A spokesman for the FDA told the AP that the agency “cannot comment on any particular company or any potential or ongoing compliance matters.”
Representatives from Emergent did not immediately return Insider’s request for comment regarding the report, but Emergent spokesman Matt Hartwig told AP in a statement that the company’s “rigorous quality checks” found the spoiled batch that did not meet its standards.
“Discarding a batch of bulk drug substance, while disappointing, does occasionally happen during vaccine manufacturing, which is a complex and multi-step biological process,” he wrote in the email to AP.
Despite the factory mixup, the Biden administration still expects to reach its goal of having enough vaccines to make every American adult eligible for a vaccine by the end of May, The Times reported.
White House Press Secretary Jen Psaki said Thursday that none of the already available doses of the Johnson & Johnson vaccines were impacted by the factory mixup, and that the company still expects to deliver 24 million doses in April and 100 million doses by the end of May.

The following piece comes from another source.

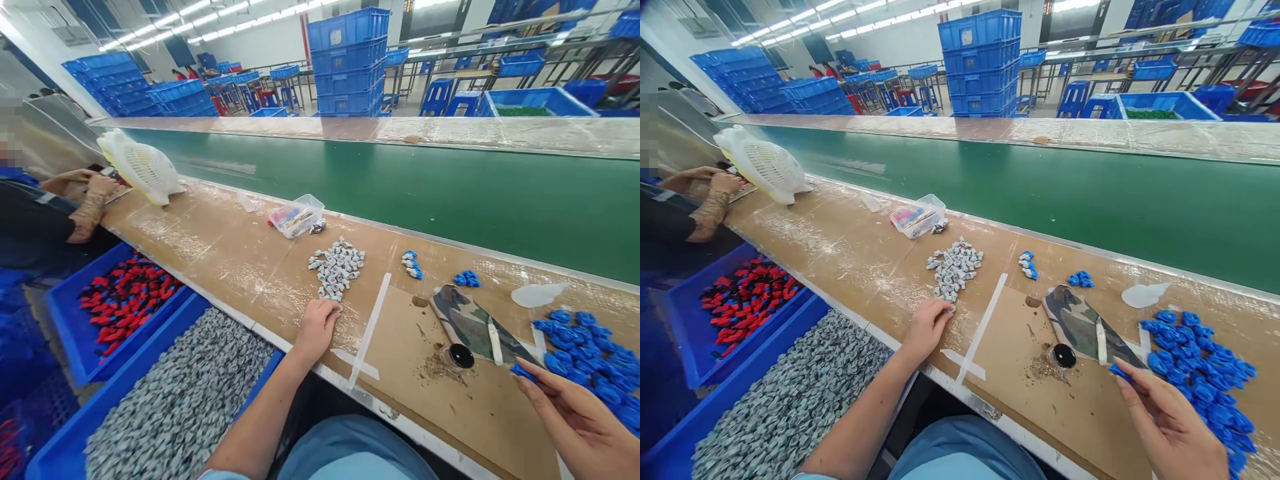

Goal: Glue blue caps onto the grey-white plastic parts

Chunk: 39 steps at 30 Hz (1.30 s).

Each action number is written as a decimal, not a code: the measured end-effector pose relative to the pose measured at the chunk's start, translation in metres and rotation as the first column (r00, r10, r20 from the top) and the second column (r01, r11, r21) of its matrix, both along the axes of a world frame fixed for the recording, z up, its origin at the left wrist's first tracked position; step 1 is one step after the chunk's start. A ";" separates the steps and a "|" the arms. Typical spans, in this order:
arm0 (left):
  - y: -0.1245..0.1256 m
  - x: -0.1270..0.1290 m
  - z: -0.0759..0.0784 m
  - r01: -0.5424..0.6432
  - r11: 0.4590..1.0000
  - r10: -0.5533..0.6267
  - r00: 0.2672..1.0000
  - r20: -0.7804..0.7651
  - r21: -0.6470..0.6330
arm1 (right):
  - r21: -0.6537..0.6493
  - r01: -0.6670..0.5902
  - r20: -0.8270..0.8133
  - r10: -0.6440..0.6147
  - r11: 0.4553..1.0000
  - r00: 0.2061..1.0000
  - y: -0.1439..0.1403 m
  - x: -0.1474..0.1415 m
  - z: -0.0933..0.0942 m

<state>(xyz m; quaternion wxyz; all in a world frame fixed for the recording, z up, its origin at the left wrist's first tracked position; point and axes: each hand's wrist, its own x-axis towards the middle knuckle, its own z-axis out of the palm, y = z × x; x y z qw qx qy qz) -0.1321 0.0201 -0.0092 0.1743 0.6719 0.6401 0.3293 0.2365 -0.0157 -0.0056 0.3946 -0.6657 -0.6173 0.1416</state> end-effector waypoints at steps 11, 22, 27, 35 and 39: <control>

“Obviously, these are doses that the U.S. government has purchased, but we also have plenty of doses from Pfizer and Moderna regardless,” Psaki said.

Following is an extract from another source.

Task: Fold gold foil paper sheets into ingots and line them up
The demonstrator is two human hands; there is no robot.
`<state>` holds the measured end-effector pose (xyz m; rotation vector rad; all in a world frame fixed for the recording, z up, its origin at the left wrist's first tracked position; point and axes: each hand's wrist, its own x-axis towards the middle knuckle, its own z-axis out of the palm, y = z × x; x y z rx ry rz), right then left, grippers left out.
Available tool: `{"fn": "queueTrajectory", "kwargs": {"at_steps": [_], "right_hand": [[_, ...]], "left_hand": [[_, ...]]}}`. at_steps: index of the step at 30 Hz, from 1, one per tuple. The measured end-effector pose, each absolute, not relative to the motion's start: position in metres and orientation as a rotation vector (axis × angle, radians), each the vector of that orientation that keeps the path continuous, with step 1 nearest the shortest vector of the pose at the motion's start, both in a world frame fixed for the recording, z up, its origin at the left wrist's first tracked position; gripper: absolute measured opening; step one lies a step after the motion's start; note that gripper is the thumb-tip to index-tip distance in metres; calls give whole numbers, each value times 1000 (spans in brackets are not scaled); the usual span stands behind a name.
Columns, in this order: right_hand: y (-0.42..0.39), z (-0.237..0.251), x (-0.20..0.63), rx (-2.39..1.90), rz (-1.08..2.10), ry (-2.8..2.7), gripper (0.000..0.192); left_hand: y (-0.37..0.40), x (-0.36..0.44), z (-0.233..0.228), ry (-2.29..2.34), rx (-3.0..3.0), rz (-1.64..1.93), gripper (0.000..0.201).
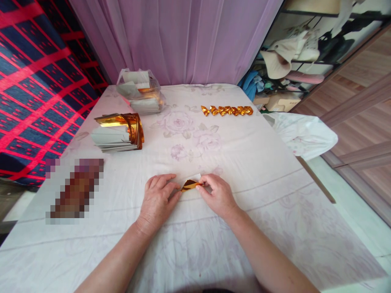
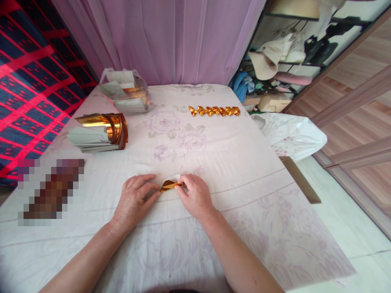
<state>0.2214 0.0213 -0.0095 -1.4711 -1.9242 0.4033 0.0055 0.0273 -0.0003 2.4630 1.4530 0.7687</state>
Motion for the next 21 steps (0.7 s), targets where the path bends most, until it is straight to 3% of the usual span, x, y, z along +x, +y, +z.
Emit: {"fn": "queueTrajectory", "kwargs": {"at_steps": [5, 12, 21], "right_hand": [[19, -13, 216, -1467, 334, -1862, 5], [17, -9, 209, -1343, 89, -1961, 8], [15, -3, 209, -1264, 89, -2059, 15]], "left_hand": [[27, 6, 3, 1464, 2544, 867, 12], [21, 10, -1, 1349, 2590, 828, 40], [21, 10, -1, 1330, 2432, 854, 25]]}}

In an interview on “CBS This Morning,” top US infectious disease expert Dr. Anthony Fauci responded to the incident, saying that “human errors do happen.”
“The good news about this, despite the fact that it’s really quite unfortunate that about 15 million doses are not going to be able to be used, you do have checks and balances, and you see that,” Fauci said, “and that’s the reason why the good news is that it did get picked up.
“That’s the reason that nothing from that plant has gone into anyone that we’ve administered to,” Fauci continued.
During an interview on CNBC’s Closing Bell on Thursday, Emergent BioSolutions CEO Bob Kramer said that it was “unfortunate,” that a mixup occurred at its Baltimore facility producing Johnson & Johnson and Astrazeneca COVID-19 vaccines.
“It’s one batch,” Kramer repeated when pressed on what exactly went wrong, not specifying or confirming whether that batch amounted to 15 million doses.
On CNBC Thursday, Kramer pushed back on the report, saying there wasn’t cross-contamination of ingredients, but that doses were pulled because of an “out of specification result for one batch of product.”
“It isn’t the case that an ingredient from one impacted the other, one batch of product was determined to be inconsistent, and was pulled aside,” he told CNBC.
Kramer said he doesn’t expect a significant delay in FDA authorization for production at the Emergent BioSolutions plant in Baltimore.